В ней, нерасчленимо теперь, спеклась вся витавшая здесь еще мгновенье назад серебрящаяся пыль эта - пыль убеждений его, ненависти- любви и ни во что не верящей веры, дивных предощущений и похеренных надежд, невероятных по тонкости комбинаций и его всевидящей, иногда казалось, интуиции, богини познания и печали. Здесь возгонялись, как в алхимическом кубе каком, все страсти духа и плоти его, пот и стенанья похоти, свинцовый расплав сомнений и дурнота гнева, и здесь же в спорах кипели некогда попойки, пиршества наивные совковые с сырками плавлеными и морской капустой, и чад их похмелий восходил, и тяжёлые, ядовитые испаренья совести неумолимой, неустранимой из существа человеческого ханжи, какая отвратней грехов порой, в которых кается… Взлёты мысли тут прошибали все потолки и перекрытья, к горнему уносясь, к беспричинному, и бессильная казуистическая дребедень осыпалась, как отслужившая своё штукатурка, на затоптанный пол кельи его, и кто-то вскакивал, тыча сигаретой мимо пепельницы, порываясь уйти, кричал: "Нет, ты - сумасшедший!.."

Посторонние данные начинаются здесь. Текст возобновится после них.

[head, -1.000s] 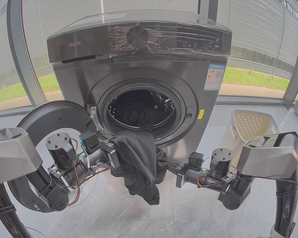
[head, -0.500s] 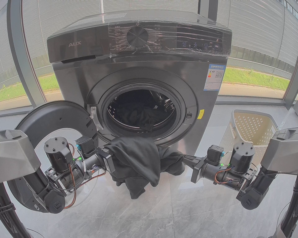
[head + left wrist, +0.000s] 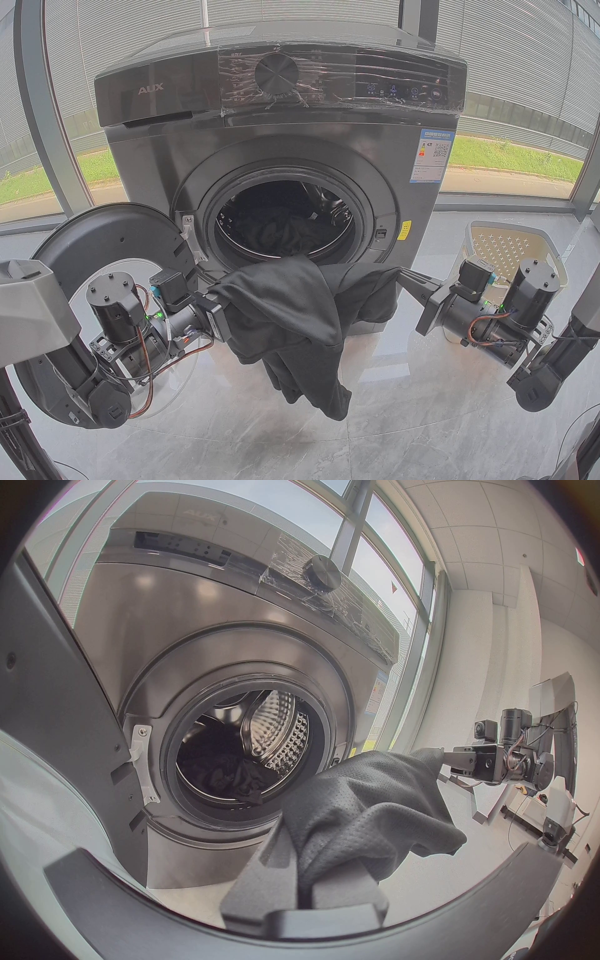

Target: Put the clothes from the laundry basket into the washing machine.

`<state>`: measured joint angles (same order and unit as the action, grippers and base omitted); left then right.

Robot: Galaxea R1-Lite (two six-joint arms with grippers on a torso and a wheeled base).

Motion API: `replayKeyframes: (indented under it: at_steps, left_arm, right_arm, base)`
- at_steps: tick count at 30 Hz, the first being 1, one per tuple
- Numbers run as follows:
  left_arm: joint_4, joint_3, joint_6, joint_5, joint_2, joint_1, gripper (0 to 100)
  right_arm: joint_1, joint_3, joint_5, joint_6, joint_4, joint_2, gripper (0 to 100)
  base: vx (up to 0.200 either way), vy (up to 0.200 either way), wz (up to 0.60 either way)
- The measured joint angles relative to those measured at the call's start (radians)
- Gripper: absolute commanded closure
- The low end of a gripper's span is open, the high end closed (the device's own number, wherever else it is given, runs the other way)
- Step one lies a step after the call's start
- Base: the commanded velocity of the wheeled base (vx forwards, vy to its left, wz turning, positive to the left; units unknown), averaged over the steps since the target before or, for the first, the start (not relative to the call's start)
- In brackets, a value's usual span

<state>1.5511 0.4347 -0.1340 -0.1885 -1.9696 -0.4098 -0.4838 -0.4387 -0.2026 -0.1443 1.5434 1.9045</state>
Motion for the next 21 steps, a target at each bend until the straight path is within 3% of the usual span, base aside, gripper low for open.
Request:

Здесь было всё - и вот не стало ничего. Предельно лишь сжатая точка ужаса, изъявшая суть из вещей, а с тем и сам этот вещный мир за ненадобностью упразднившая, оголившая родовую пустоту за ним и тьму - теперь бесплодную пустоту, выродившуюся начисто. И всё, что составляло его самого, человека, что складывалось из кропотливейшей над ним работы случая и его собственного, попозже, самовыстраиванья, из сочетаний животной стихии тела и вполне сознательной воли духа, из сложнейшей комбинаторики минусов своих и плюсов, - всё это внезапно и мгновенно обнулилось в сумме, аннигилировало, стало ничем.